Quand un cadavre fut couronné reine [Les couples de l’Histoire]

Quand on parle d’histoires d’amour éternel, on pense immédiatement à des couples mythiques couronnés par la littérature comme Roméo et Juliette, Paolo et Francesca ou bien encore Tristan et Iseult. Pourtant, l’Histoire aussi nous a fourni quelques uns de ces incroyables épisodes amoureux, comme la  relation romanesque entre le jeune prince du Portugal, Pedro, et la belle Inés de Castro, au XIVème siècle, qui a donné lieu à une légende des plus macabres…
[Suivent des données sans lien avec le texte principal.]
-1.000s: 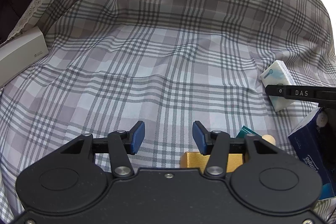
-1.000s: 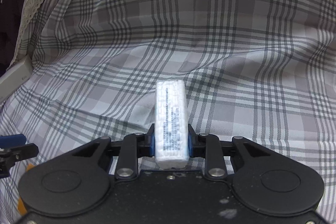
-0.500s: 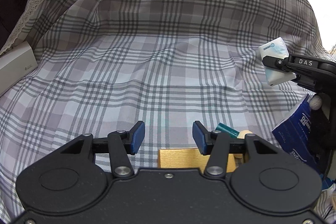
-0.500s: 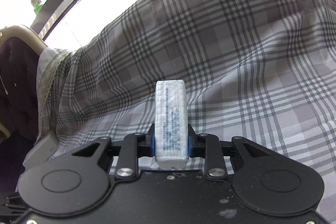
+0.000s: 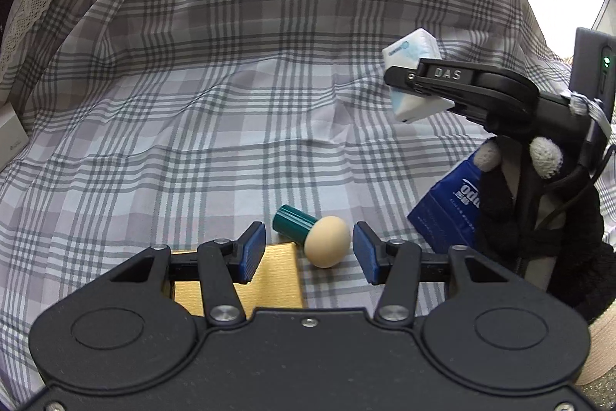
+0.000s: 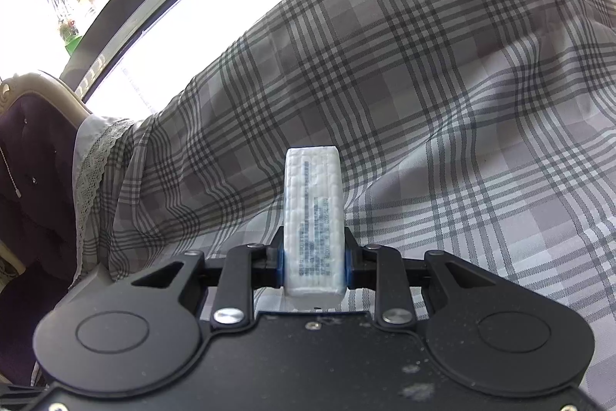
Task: Organize soft objects
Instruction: 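Lift the white packet with the right gripper while the left grasps the wooden egg toy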
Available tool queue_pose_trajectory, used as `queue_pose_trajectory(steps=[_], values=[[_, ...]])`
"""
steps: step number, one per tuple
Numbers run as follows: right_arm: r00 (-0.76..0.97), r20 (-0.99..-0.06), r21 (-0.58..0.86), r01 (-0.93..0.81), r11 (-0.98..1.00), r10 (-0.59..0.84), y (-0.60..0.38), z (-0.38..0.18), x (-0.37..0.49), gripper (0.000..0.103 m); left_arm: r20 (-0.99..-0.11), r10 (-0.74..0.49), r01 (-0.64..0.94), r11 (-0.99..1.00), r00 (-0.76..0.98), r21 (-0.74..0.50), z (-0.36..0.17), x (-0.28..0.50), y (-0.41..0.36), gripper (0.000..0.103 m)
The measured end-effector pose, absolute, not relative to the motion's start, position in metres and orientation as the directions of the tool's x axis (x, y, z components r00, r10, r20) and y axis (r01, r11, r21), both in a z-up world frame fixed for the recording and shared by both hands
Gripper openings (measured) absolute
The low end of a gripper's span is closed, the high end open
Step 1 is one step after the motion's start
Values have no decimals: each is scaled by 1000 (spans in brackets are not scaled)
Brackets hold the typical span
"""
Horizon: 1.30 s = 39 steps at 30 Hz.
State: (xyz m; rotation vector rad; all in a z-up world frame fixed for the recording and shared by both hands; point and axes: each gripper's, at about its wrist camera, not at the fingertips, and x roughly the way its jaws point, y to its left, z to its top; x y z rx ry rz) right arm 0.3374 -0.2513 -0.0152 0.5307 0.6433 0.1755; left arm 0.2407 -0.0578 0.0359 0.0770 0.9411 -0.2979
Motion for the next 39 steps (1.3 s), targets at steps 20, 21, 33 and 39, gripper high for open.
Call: queue_pose_trajectory(steps=[20,21,33,39], values=[[802,-500,547,0,837,326,-256,-15,334,26,-833,-63,331,932,550,148,-3,258,-103,49],[802,-500,548,0,837,328,-256,-15,334,26,-833,-66,328,934,549,142,-4,259,-102,48],[810,-490,555,2,832,324,-256,-14,331,26,-820,-85,288,952,566,101,1,263,-100,38],[813,-486,554,3,833,321,-256,-14,330,26,-798,-115,295,952,591,82,17,257,-98,37]])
Inés de Castro est une jeune noble castillane qui arrive au royaume du Portugal en 1339 en tant que demoiselle de compagnie de la suite de Constance de Castille, envoyée pour épouser le jeune prince Pedro. Mais, si le mariage a bien lieu, le jeune marié tombe immédiatement sous le charme de la demoiselle de compagnie de sa nouvelle épouse, et tous deux entament bientôt une relation amoureuse secrète et passionnée (précisons qu’ils étaient alors âgés de 19 et 14 ans).  Cette relation ne demeure cependant pas secrète très longtemps et les rumeurs vont bon train à ce sujet, si bien que cette liaison finit par arriver aux oreilles du père de Pedro, le roi Alphonse IV, qui la perçoit d’un mauvais œil, non seulement parce qu’elle lui fait craindre que son fils ne néglige son épouse et ne conçoive pas d’héritier légitime,  mais aussi parce qu’elle menace sa propre politique, puisque sa relation avec Inès rapproche Pedro de l’influence du puissant clan des nobles castillans présents à la cour. Après avoir attendu un temps que cet amour s’éteigne de lui-même, et constatant après plusieurs années que les deux jeunes gens sont toujours épris l’un de l’autre comme au premier jour, le roi Alphonse se résout en 1344 à envoyer Inés en exil au monastère d’Albuquerque où elle a été élevée, mais cette séparation ne suffit pas à éloigner les tourtereaux qui entament alors une correspondance passionnée, et cet exil sera de toutes façons de courte durée puisqu’en 1345, la reine Constance meurt en couches après avoir donné naissance à l’héritier, le prince Ferdinand, et que Pedro, devenu veuf, en profite pour faire revenir Inès auprès de lui.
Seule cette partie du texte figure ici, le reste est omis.